WORK INSTRUCTIONS: Write out the listing exactly, dropping any picture it contains.
• • • •
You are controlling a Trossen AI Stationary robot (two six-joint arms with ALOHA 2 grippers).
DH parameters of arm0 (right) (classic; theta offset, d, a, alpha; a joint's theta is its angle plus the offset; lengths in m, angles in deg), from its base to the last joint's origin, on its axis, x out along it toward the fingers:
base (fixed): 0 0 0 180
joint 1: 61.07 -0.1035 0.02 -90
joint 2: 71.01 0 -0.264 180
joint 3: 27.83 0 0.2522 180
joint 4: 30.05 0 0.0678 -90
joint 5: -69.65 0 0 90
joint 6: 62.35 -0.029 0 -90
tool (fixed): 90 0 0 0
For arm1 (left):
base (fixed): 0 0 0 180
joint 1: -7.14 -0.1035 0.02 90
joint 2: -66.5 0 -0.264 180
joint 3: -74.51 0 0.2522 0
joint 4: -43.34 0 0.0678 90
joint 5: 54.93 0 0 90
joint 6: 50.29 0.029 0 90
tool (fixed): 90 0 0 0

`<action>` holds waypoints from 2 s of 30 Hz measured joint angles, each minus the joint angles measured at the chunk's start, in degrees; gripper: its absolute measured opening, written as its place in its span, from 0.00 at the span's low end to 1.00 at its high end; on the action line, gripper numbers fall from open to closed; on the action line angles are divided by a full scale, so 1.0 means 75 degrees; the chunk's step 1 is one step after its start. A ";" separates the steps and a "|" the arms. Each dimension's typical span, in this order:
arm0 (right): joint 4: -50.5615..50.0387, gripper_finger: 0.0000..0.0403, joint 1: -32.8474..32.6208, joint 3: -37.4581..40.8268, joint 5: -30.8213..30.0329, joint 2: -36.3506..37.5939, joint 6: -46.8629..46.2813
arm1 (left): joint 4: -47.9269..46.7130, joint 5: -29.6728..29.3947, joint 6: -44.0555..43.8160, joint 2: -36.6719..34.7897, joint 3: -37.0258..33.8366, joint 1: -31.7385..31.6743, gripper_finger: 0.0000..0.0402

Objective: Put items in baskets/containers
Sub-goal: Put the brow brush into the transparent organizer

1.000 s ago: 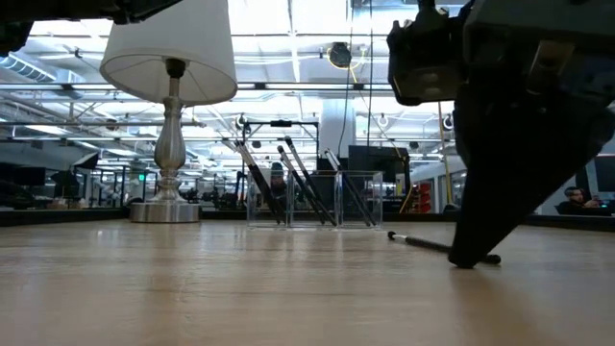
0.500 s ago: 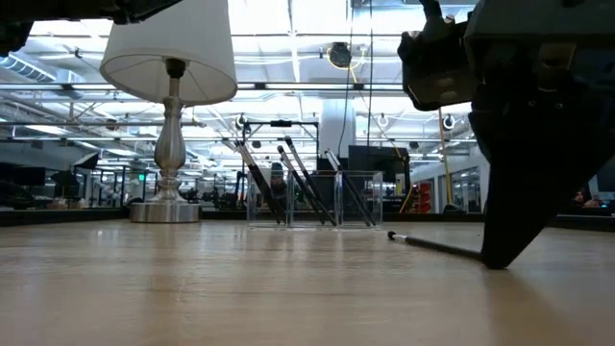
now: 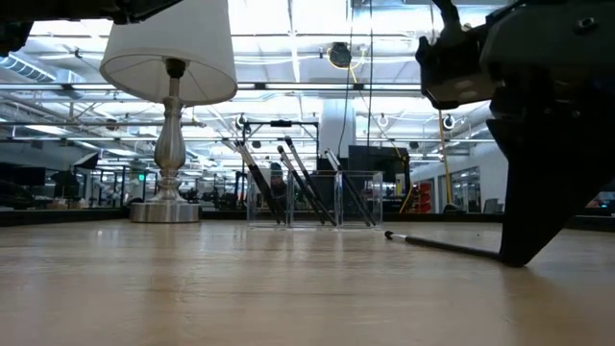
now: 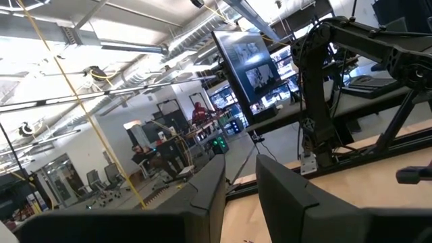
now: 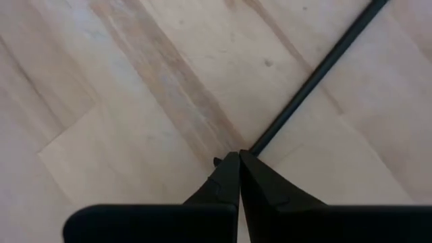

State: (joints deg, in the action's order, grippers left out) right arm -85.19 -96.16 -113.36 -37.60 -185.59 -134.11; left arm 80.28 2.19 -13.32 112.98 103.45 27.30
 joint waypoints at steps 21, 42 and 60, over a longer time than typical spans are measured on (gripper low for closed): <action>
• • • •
OUTPUT:
You are controlling a Trossen AI Stationary robot (two six-joint arms with ALOHA 2 grippers).
DH parameters of arm0 (right) (classic; theta offset, d, a, alpha; a joint's theta is its angle plus the offset; lengths in m, angles in deg), from its base to the last joint's origin, on its axis, x out along it toward the fingers:
base (fixed): 0 0 0 180
joint 1: 61.07 -0.1035 0.02 -90
joint 2: 71.01 0 -0.264 180
joint 3: 27.83 0 0.2522 180
joint 4: 30.05 0 0.0678 -90
joint 5: -69.65 0 0 90
joint 6: 62.35 -0.029 0 -90
tool (fixed): 90 0 0 0
For arm1 (left):
base (fixed): 0 0 0 180
joint 1: -7.14 -0.1035 0.02 90
joint 2: -66.5 0 -0.264 180
joint 3: -74.51 0 0.2522 0
joint 4: -43.34 0 0.0678 90
joint 5: 54.93 0 0 90
joint 6: 50.29 0.029 0 90
tool (fixed): 90 0 0 0

`<action>` holds waypoints from 2 s of 30 Hz measured joint angles, each minus the joint angles measured at the chunk's start, in degrees; gripper: its absolute measured opening, written as its place in its span, from 0.00 at the span's low end to 1.00 at its high end; on the action line, gripper numbers fall from open to closed; on the action line angles are divided by a full scale, so 1.0 means 75 degrees; the chunk's step 1 is one step after its start. A ";" separates the steps and a "|" the arms. Each dimension's typical span, in this order:
arm0 (right): joint 4: -50.5615..50.0387, gripper_finger: 0.0000..0.0403, joint 1: -32.8474..32.6208, joint 3: -37.4581..40.8268, joint 5: -30.8213..30.0329, joint 2: -36.3506..37.5939, joint 6: -46.8629..46.2813
arm1 (left): joint 4: -47.9269..46.7130, joint 5: -29.6728..29.3947, joint 6: -44.0555..43.8160, joint 2: -36.6719..34.7897, joint 3: -37.0258..33.8366, joint 1: -31.7385..31.6743, gripper_finger: 0.0000..0.0402

Objective: Put items in baskets/containers
Sub-goal: Put the brow brush into the transparent organizer

1.000 s ago: 
0.500 s ago: 
now: 
now: 
now: 

State: (joints deg, in the action's order, grippers left out) right arm -85.19 -96.16 -113.36 -37.60 -185.59 -134.11; left arm 80.28 2.19 -13.32 112.98 103.45 27.30
 joint waypoints at steps 21, 42 and 60, over a longer time than typical spans are measured on (gripper low for closed): <action>

No additional work remains on the exercise.